Lentement, mais sûrement, le projet d’un « Grand Paris » avance. C’est le message que le maire socialiste de la capitale, Bertrand ­Delanoë, candidat à sa propre succession, tente de faire passer. Première étape : les portes de la Chapelle (XVIIIe) et de Bercy (XIIe), et le boulevard de Masséna (XIIIe), où seraient érigées des tours d’une hauteur variant de 50 à 180 mètres maximum, selon les conclusions des études menées par 12 architectes.

Ces « nouveaux territoires », où règne actuellement un chaos urbain indigne d’une capitale, pourraient ainsi créer un lien social avec les communes de la première couronne. « Les réflexions des architectes nous ont apporté beaucoup d’enseignements, note Jean-Pierre Caffet, adjoint au maire chargé de l’urbanisme. Les hauteurs imaginées le long de la Petite Ceinture ou en bordure de la Seine sont judicieuses ; la couverture des voies ferrées de Bercy pour y installer la foire du Trône l’est aussi. »

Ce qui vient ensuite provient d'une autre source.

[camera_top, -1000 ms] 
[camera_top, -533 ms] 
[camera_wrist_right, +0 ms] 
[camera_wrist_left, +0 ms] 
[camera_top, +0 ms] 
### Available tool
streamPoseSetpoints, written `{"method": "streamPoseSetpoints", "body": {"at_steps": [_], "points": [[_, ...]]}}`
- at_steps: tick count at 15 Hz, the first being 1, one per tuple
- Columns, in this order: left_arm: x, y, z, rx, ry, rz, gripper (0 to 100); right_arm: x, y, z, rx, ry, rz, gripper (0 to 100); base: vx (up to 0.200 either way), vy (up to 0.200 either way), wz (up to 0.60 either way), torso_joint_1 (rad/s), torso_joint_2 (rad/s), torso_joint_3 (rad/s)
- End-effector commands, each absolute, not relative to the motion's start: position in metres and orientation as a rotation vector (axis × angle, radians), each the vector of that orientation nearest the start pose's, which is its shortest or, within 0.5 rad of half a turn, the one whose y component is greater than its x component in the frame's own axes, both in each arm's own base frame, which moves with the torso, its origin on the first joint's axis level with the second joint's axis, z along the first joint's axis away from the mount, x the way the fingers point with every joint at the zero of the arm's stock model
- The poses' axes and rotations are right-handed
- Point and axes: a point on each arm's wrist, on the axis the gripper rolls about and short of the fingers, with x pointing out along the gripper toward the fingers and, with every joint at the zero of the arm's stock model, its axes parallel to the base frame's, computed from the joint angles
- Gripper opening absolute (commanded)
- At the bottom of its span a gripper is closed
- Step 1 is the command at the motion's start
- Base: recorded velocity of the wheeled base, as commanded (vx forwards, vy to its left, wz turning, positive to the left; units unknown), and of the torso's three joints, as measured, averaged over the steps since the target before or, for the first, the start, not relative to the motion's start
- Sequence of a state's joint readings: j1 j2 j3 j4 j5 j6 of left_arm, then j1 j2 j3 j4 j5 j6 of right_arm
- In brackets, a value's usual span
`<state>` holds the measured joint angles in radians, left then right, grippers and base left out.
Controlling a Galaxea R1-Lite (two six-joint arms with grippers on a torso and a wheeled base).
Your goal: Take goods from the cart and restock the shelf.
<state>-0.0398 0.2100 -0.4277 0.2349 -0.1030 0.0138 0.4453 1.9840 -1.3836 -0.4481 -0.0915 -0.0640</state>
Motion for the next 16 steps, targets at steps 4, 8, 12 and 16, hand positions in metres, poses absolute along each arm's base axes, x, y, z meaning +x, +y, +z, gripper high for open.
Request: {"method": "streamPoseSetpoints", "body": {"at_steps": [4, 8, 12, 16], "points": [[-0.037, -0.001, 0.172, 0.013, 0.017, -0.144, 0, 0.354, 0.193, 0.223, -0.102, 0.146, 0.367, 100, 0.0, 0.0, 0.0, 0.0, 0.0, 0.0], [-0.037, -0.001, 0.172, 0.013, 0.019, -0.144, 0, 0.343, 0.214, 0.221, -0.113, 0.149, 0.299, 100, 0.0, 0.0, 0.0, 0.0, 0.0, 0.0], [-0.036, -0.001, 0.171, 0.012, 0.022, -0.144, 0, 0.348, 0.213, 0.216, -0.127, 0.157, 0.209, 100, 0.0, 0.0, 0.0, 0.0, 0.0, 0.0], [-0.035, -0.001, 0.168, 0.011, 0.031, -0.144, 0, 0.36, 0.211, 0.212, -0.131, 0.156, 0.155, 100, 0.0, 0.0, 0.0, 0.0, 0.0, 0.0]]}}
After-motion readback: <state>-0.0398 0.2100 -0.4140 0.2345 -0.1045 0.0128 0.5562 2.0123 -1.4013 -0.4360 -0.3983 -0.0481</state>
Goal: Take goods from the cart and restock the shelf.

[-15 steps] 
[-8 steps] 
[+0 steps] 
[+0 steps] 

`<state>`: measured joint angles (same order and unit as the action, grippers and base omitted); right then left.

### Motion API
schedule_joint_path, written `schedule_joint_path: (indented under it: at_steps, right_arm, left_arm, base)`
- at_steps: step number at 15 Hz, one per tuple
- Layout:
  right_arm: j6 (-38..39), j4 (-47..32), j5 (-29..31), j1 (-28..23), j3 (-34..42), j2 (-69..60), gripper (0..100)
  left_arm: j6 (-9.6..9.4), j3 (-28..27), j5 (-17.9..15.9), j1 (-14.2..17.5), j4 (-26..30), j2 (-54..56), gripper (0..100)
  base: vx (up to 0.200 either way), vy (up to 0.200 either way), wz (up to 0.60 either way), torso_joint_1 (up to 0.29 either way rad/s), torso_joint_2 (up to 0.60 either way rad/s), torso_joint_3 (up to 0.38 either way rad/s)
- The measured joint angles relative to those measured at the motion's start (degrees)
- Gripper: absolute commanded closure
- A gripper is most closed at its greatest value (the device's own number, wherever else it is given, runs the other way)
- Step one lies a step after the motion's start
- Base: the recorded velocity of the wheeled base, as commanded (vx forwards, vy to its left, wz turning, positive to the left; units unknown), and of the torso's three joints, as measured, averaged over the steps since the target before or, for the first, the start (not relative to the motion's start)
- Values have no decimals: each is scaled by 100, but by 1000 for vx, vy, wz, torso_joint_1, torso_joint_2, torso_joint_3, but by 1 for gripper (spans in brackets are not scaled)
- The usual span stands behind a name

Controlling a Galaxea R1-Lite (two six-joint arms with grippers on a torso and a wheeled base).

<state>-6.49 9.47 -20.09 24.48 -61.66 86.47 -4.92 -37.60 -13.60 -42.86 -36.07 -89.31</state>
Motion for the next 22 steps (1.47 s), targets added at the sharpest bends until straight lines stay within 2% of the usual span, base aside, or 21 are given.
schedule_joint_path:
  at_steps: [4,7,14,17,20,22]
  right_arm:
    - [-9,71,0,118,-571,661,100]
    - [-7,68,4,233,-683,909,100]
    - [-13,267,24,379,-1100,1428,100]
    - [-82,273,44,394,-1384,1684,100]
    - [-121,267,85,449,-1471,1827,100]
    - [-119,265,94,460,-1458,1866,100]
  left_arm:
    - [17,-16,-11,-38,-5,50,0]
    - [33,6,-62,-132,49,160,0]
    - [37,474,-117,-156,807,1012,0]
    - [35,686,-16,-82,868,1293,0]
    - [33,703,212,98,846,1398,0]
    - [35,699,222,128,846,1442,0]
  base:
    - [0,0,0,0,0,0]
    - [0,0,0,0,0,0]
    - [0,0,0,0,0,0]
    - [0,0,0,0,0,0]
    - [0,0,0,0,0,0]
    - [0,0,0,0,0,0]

L’essentiel, semble-t-il, est de densifier les logements et les activités des quartiers tout en évitant les vis-à-vis stressants et les jardins prétextes. Bref, de prendre de la hauteur, au sens propre. Et, surtout, de faire en sorte que Paris, en 2020, soit de plain-pied dans la compétition ­européenne, afin d’éviter qu’elle ne ressemble à Rome, si conservatrice qu’elle est aujourd’hui dépassée par le dynamisme économique de Milan. Déjà, des projets de tours sont ­engagés par certaines communes limitrophes de la capitale, comme Issy-les-Moulineaux (Hauts-de-Seine) ou Charenton (Val-de-Marne). Faute de réaction, l’immobilisme de Paris n’en serait que plus criant.